2016 Detroit Auto Show: Toyota exhibits a Mirai-based research vehicle with satellite communications function

On January 12, Toyota Motor Corporation unveiled a Mirai-based research vehicle mounted with satellite communications technology from the US-based company Kymeta.

Toyota is currently working towards enhancing its connected technologies, which include the installation of Data Communication Module into a broader range of its models. In the future, Toyota is eyeing the possibility of using satellite communications because of its higher data transfer rates.

Satellite communications offer many merits to meet automotive needs, such as the distribution of huge amounts of data to a vehicle, the broad coverage areas and global deployment of connected vehicles that share common standards across national borders, and a more stable and secure communications, especially in emergencies such as natural disasters.

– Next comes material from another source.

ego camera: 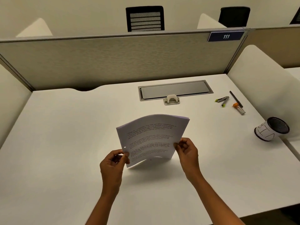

To receive signals, conventional satellite antennas have a curved surface. Meanwhile, Kymeta’s satellite antennas use a software and liquid crystal technologies to electronically track and steer towards satellites. The downsized and flat profile of the antenna is perfect for vehicle installation.

Since September 2013, Toyota and Kymeta have been jointly researching on-car flat antenna that supports satellite distribution of huge amounts of data to a vehicle. Because Kymeta has the exclusive right for the development and testing of the on-car antenna, Toyota lent them research vehicles for test driving. The Mirai displayed as a reference exhibit at the auto show represents the progress of the efforts towards satellite communication function.

Toyota Motor Corporation Senior Managing Officer Shigeki Tomoyama said: “For several years, Toyota met with emerging companies around the world to investigate new technologies. We were very excited to learn about Kymeta, because their flat antennae technology could solve the challenge in vehicle-based satellite communications.”